_TASK PROMPT_:
Each entry has to be printed again exactly.

----- RECORDS SUPPLIED

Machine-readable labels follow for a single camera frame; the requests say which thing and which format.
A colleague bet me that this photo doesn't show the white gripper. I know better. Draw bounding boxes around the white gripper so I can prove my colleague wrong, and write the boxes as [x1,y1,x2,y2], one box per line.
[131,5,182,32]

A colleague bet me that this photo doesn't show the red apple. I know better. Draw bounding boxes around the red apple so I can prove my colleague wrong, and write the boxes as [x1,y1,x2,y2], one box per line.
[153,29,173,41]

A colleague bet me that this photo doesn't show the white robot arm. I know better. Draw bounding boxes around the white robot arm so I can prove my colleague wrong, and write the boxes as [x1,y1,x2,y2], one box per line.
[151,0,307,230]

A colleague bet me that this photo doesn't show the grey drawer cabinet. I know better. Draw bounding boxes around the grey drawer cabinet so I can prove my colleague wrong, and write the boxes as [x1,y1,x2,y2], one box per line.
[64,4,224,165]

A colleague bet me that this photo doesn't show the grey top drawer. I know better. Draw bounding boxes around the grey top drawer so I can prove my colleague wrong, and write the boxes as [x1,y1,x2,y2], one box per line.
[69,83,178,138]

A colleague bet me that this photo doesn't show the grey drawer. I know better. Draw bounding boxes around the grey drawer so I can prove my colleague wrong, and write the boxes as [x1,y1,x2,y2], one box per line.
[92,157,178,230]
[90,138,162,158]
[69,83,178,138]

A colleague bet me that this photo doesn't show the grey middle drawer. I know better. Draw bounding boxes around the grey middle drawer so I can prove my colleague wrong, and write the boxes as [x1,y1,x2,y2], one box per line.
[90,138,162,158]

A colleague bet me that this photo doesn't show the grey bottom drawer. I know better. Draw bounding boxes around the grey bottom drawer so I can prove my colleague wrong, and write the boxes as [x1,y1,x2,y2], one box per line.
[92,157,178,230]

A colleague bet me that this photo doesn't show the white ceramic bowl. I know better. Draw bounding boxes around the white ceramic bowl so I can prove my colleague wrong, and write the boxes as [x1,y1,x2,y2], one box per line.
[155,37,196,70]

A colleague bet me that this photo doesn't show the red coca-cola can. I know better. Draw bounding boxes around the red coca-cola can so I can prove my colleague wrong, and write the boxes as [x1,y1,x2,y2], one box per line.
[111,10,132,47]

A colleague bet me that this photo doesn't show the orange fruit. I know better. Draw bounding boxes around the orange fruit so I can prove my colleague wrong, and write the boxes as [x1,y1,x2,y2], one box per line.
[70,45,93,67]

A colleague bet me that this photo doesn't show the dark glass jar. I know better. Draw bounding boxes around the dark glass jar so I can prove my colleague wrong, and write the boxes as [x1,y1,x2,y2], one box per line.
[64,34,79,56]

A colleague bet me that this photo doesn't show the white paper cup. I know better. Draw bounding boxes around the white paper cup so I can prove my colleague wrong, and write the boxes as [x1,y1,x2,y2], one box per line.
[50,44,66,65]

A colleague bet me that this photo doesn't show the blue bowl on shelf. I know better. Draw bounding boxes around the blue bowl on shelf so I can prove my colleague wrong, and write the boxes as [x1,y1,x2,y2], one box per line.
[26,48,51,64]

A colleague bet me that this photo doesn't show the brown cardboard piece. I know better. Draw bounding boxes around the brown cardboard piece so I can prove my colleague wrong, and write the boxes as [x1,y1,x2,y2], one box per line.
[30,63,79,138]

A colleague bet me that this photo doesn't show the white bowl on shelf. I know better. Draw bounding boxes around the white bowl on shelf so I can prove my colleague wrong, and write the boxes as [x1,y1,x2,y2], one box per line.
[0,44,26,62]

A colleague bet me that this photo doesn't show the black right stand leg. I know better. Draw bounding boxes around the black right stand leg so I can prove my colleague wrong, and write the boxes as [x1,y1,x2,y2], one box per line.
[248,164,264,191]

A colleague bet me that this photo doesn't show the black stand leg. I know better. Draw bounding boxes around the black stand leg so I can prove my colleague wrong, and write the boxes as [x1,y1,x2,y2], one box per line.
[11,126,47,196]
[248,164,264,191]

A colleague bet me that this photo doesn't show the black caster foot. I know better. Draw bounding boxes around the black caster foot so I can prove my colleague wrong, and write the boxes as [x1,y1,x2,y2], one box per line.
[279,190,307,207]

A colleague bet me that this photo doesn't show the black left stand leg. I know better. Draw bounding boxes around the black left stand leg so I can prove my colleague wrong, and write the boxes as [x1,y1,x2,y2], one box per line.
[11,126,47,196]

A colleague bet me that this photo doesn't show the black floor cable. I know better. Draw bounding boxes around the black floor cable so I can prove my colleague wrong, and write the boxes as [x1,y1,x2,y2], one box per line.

----------

_OUTPUT OF THE TASK_:
Machine-readable labels follow for a single camera frame; the requests say which thing and which format.
A colleague bet me that this photo doesn't show the white gripper. I know better. Draw bounding boxes around the white gripper so I can prove my colleague wrong, and write the boxes as [x1,y1,x2,y2], one box per line.
[131,5,182,32]

A colleague bet me that this photo doesn't show the red apple. I know better. Draw bounding boxes around the red apple so I can prove my colleague wrong, and write the boxes as [x1,y1,x2,y2], one box per line.
[153,29,173,41]

A colleague bet me that this photo doesn't show the white robot arm. I know better. Draw bounding boxes around the white robot arm so I can prove my colleague wrong, and write the boxes as [x1,y1,x2,y2], one box per line.
[151,0,307,230]

A colleague bet me that this photo doesn't show the grey drawer cabinet. I know better. Draw bounding boxes around the grey drawer cabinet so I can prove my colleague wrong, and write the boxes as [x1,y1,x2,y2], one box per line.
[64,4,224,165]

A colleague bet me that this photo doesn't show the grey top drawer. I know better. Draw bounding boxes around the grey top drawer so I can prove my colleague wrong, and write the boxes as [x1,y1,x2,y2], one box per line.
[69,83,178,138]

A colleague bet me that this photo doesn't show the grey drawer. I know better. Draw bounding boxes around the grey drawer so I can prove my colleague wrong, and write the boxes as [x1,y1,x2,y2], one box per line.
[92,157,178,230]
[90,138,162,158]
[69,83,178,138]

A colleague bet me that this photo doesn't show the grey middle drawer. I know better. Draw bounding boxes around the grey middle drawer so I can prove my colleague wrong, and write the boxes as [x1,y1,x2,y2], one box per line.
[90,138,162,158]

A colleague bet me that this photo doesn't show the grey bottom drawer. I know better. Draw bounding boxes around the grey bottom drawer so I can prove my colleague wrong, and write the boxes as [x1,y1,x2,y2], one box per line.
[92,157,178,230]

A colleague bet me that this photo doesn't show the white ceramic bowl. I know better. Draw bounding boxes around the white ceramic bowl so I can prove my colleague wrong, and write the boxes as [x1,y1,x2,y2], one box per line.
[155,37,196,70]

A colleague bet me that this photo doesn't show the red coca-cola can. I know better. Draw bounding boxes around the red coca-cola can so I can prove my colleague wrong, and write the boxes as [x1,y1,x2,y2], one box per line.
[111,10,132,47]

A colleague bet me that this photo doesn't show the orange fruit. I know better. Draw bounding boxes around the orange fruit so I can prove my colleague wrong, and write the boxes as [x1,y1,x2,y2], one box per line.
[70,45,93,67]

A colleague bet me that this photo doesn't show the dark glass jar. I know better. Draw bounding boxes around the dark glass jar so I can prove my colleague wrong, and write the boxes as [x1,y1,x2,y2], one box per line.
[64,34,79,56]

A colleague bet me that this photo doesn't show the white paper cup. I know better. Draw bounding boxes around the white paper cup so I can prove my colleague wrong, and write the boxes as [x1,y1,x2,y2], one box per line.
[50,44,66,65]

A colleague bet me that this photo doesn't show the blue bowl on shelf. I know better. Draw bounding boxes around the blue bowl on shelf so I can prove my colleague wrong, and write the boxes as [x1,y1,x2,y2], one box per line.
[26,48,51,64]

A colleague bet me that this photo doesn't show the brown cardboard piece. I know better. Draw bounding boxes around the brown cardboard piece so I can prove my colleague wrong, and write the boxes as [x1,y1,x2,y2], one box per line.
[30,63,79,138]

A colleague bet me that this photo doesn't show the white bowl on shelf. I know better. Draw bounding boxes around the white bowl on shelf so I can prove my colleague wrong, and write the boxes as [x1,y1,x2,y2], one box per line.
[0,44,26,62]

A colleague bet me that this photo doesn't show the black right stand leg. I know better. Draw bounding boxes around the black right stand leg so I can prove my colleague wrong, and write the boxes as [x1,y1,x2,y2], one box per line.
[248,164,264,191]

A colleague bet me that this photo doesn't show the black stand leg. I know better. Draw bounding boxes around the black stand leg so I can prove my colleague wrong, and write the boxes as [x1,y1,x2,y2], one box per line.
[11,126,47,196]
[248,164,264,191]

A colleague bet me that this photo doesn't show the black caster foot. I know better. Draw bounding boxes around the black caster foot so I can prove my colleague wrong, and write the boxes as [x1,y1,x2,y2], one box per line.
[279,190,307,207]

A colleague bet me that this photo doesn't show the black left stand leg. I know better. Draw bounding boxes around the black left stand leg so I can prove my colleague wrong, and write the boxes as [x1,y1,x2,y2], one box per line.
[11,126,47,196]

A colleague bet me that this photo doesn't show the black floor cable. I know better. Draw bounding boxes around the black floor cable so I can prove my colleague wrong, and write the boxes as [x1,y1,x2,y2], one box per line.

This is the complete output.